- Sponsored by: All India Congress Committee
- Reward: Rs. 10 lakh
- First award: 1992

= Rajiv Gandhi National Sadbhavana Award =

Indian civilian award

Rajiv Gandhi National Sadbhavana Award (English: Rajiv Gandhi National Communal Harmony Award) is an Indian award given for outstanding contribution towards promotion of communal harmony, national integration and peace.
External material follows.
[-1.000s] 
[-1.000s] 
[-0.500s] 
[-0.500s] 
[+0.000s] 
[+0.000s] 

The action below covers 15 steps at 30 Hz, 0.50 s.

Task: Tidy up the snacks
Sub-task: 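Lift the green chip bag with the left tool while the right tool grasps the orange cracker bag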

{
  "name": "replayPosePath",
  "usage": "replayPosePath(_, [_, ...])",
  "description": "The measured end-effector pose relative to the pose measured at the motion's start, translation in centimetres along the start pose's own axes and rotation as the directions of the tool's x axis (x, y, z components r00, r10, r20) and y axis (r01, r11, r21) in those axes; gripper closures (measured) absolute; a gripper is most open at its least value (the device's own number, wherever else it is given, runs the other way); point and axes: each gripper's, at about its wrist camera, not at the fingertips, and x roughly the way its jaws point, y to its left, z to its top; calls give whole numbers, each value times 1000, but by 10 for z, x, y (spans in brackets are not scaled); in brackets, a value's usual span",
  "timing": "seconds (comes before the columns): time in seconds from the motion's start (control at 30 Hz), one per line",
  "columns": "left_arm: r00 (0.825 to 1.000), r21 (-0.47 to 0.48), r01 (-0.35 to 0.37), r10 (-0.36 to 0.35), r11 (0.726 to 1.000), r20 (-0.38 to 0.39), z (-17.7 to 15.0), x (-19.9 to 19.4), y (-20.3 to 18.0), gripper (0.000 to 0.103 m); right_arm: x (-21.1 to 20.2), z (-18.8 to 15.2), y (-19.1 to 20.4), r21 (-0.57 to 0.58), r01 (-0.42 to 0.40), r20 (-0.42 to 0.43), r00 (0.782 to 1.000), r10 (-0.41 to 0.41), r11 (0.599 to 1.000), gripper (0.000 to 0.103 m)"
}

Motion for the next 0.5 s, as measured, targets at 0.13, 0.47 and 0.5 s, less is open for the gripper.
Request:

The award was instituted by All India Congress Committee of the Indian National Congress Party (INC), in 1992 to commemorate the lasting contribution made by the former Prime Minister Rajiv Gandhi, carries a citation and a cash award of Rs. ten lakhs. It is given on 20 August, the birth anniversary of Rajiv Gandhi, which is celebrated as Sadbhavna Diwas (Harmony Day).

==Recipients==

Former recipients of the award include Mother Teresa, Shenai maestro Ustad Bismillah Khan, Grameen Bank founder Muhammad Yunus of Bangladesh, Former Assam Chief Minister Hiteswar Saikia and freedom fighter Subhadra Joshi (jointly), Lata Mangeshkar, Sunil Dutt, Jagan Nath Kaul and author Kapila Vatsyayan, Wahiuddin Khan(Islamic scholar), Kiran Seth(founder of SPIC MACAY) (2011). Other recipients are civil society activists Teesta Setalvad and Harsh Mander (jointly), S N Subbarao, Swami Agnivesh and Madari Moideen (jointly), former President K R Narayanan, Nirmala Deshpande, Hem Dutta (2007), N Radhakrishnan and Gautam Bhai.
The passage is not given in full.